MCでの登場回数が少ないメンバーがいるのが、このセットリストの唯一の弱点だが、複数ポジション制が導入されてくれば、そのあたりも解消していくだろう。ゆーりんは滑りキャラを前面に出して、みぃちゃんから「たかみなみたい」と言われていた。もぎちゃんは変態キャラに加えてぼっちキャラ。キャラの固定化はまだ早いとは思うが、個性を出すのはよいことだ。
見れば見るほど新しい発見で驚かせてくれそうな研究生「パジャマドライブ」公演、早くもその虜になってしまったのはいいものの、次に劇場に入るまでには禁断症状が出てしまうことが容易に想像つくのが悩ましい。己の劇場通いも8年目に突入してしまったが、まだ劇場からは離れられそうもない。

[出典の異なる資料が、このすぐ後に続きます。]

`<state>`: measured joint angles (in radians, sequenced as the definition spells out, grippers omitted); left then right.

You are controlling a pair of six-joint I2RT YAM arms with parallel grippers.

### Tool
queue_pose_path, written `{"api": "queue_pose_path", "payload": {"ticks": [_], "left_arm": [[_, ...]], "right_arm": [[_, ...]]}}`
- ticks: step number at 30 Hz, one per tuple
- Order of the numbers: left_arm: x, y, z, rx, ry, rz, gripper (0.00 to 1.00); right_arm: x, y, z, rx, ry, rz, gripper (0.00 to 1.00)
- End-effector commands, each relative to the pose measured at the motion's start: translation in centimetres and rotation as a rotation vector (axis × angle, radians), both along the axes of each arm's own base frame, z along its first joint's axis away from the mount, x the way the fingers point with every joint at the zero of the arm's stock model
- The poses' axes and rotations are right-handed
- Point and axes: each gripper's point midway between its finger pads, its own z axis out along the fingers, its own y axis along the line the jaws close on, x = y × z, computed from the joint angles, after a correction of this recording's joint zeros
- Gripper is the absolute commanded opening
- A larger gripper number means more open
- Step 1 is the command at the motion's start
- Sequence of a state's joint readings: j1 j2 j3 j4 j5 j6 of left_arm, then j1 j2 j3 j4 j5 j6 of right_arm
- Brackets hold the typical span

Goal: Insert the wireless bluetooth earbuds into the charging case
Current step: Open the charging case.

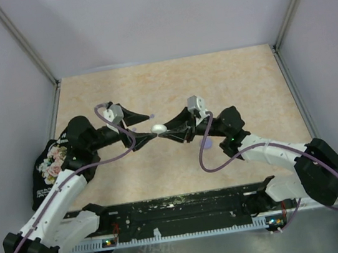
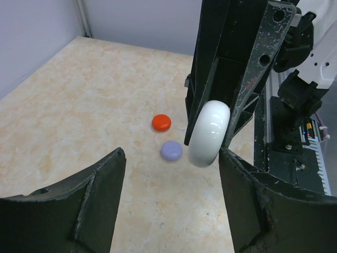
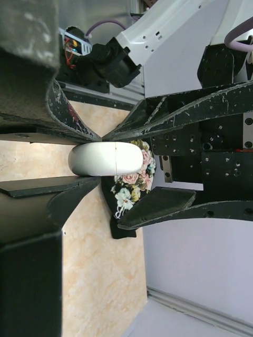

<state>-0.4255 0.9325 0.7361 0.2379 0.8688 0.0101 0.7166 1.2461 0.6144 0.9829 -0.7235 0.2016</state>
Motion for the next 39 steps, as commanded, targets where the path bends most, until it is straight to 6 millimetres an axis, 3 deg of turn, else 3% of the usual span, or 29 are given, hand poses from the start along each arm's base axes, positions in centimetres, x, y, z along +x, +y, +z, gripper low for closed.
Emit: {"api": "queue_pose_path", "payload": {"ticks": [1,16,32,39], "left_arm": [[-0.6,-0.6,1.9,-0.037,-0.024,-0.062,0.75],[-0.4,-0.9,3.3,-0.08,0.032,-0.058,0.7],[2.0,0.1,2.6,-0.056,0.094,0.077,0.71],[2.0,0.3,2.8,-0.059,0.096,0.092,0.75]], "right_arm": [[-0.6,0.0,1.5,0.042,-0.042,0.044,0.0],[-1.6,0.1,0.7,0.023,-0.044,0.102,0.0],[-2.3,-0.2,0.4,0.014,-0.058,0.138,0.0],[-1.6,-0.4,-0.1,0.008,-0.05,0.102,0.0]]}}
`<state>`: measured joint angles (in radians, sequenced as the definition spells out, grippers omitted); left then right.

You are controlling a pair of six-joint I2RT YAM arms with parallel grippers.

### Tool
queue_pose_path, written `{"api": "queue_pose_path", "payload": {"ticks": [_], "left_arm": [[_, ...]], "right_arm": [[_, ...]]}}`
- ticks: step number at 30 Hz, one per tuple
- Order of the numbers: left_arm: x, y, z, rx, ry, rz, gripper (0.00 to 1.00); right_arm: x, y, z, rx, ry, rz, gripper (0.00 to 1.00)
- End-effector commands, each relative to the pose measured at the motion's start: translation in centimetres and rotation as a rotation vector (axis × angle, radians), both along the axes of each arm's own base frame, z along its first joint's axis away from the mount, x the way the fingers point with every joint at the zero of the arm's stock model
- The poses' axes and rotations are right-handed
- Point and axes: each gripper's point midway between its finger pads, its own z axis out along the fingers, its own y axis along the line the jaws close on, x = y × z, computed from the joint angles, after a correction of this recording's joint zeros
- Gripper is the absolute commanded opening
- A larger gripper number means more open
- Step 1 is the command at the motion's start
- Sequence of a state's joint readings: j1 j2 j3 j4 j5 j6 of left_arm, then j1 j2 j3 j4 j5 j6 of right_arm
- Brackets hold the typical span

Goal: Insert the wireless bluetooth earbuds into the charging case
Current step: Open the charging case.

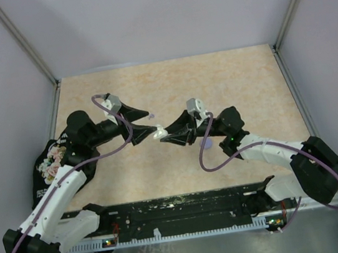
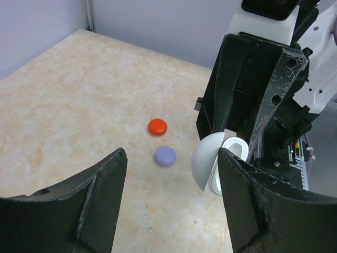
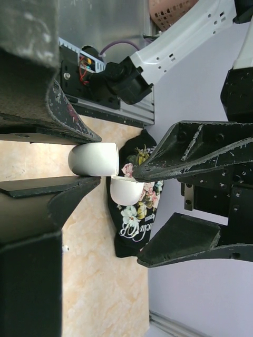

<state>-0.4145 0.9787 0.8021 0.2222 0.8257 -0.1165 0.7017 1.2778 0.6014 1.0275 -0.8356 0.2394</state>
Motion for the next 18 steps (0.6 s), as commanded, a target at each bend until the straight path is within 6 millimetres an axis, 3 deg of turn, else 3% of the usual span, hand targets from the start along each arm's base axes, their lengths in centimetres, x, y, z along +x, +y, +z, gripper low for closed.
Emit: {"api": "queue_pose_path", "payload": {"ticks": [1,8,18], "left_arm": [[0.7,0.5,1.4,-0.012,-0.015,0.053,0.75],[2.3,2.6,-0.6,0.041,0.091,0.246,0.79],[5.4,8.3,-8.8,0.218,0.392,0.674,0.77]], "right_arm": [[0.1,-0.5,1.1,0.04,-0.057,-0.018,0.0],[3.2,-1.3,-1.5,-0.011,-0.049,-0.202,0.0],[4.8,-3.1,-4.7,-0.073,-0.057,-0.362,0.0]]}}
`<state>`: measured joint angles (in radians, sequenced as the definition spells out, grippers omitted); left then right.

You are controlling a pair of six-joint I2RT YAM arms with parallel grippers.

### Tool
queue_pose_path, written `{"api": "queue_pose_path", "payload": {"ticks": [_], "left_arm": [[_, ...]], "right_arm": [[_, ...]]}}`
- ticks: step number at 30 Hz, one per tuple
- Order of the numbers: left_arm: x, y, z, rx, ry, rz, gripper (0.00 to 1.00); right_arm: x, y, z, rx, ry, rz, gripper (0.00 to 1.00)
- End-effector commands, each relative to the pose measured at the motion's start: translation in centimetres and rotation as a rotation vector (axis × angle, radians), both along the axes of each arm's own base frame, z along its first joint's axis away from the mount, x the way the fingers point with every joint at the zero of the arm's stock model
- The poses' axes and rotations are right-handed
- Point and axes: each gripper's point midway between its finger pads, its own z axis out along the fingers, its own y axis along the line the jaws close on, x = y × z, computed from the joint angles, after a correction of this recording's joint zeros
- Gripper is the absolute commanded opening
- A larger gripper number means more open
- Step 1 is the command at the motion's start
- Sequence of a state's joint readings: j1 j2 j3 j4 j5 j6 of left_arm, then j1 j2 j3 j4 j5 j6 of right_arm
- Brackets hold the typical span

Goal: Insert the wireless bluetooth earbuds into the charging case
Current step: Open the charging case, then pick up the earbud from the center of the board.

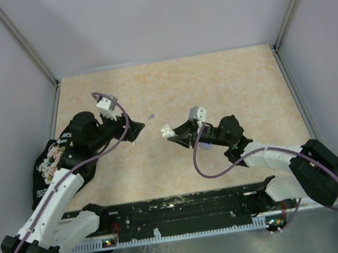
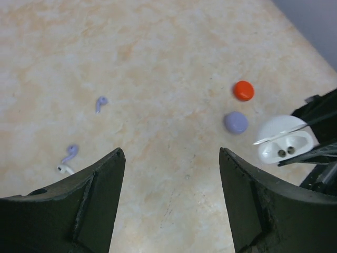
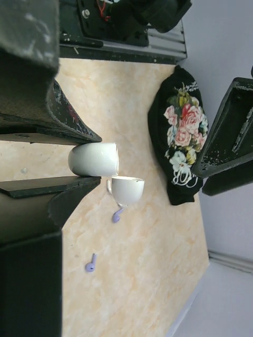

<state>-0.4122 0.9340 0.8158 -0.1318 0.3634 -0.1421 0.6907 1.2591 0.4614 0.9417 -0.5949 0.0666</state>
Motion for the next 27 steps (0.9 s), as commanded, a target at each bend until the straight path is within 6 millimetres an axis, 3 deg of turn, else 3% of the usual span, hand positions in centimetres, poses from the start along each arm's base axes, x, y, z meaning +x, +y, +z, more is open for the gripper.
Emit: {"api": "queue_pose_path", "payload": {"ticks": [1,14,27], "left_arm": [[1.4,3.4,-3.7,0.083,0.147,0.233,0.76],[4.3,6.4,-12.9,0.307,0.421,0.429,0.68],[6.2,7.1,-19.0,0.454,0.587,0.418,0.47]], "right_arm": [[1.0,-1.3,1.4,0.02,-0.092,-0.091,0.0],[1.3,-2.0,0.1,-0.005,-0.093,-0.134,0.0],[1.3,-2.3,-0.6,-0.025,-0.095,-0.15,0.0]]}}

以下、B3との比較で気がついた点を挙げると、まず、B3では「初日」円陣前にちょっとした寸劇のようなパートがあったが、研究生ではいきなり円陣からスタート。「純情主義」はバックダンサーなしで、アンコール冒頭のダンスパートもなし。細かいところでは、「白いシャツ」の泥はね運転がおとなしかったり、「鳥のフン」で翼をばたばたさせるような振付けがないといったところも気がついた。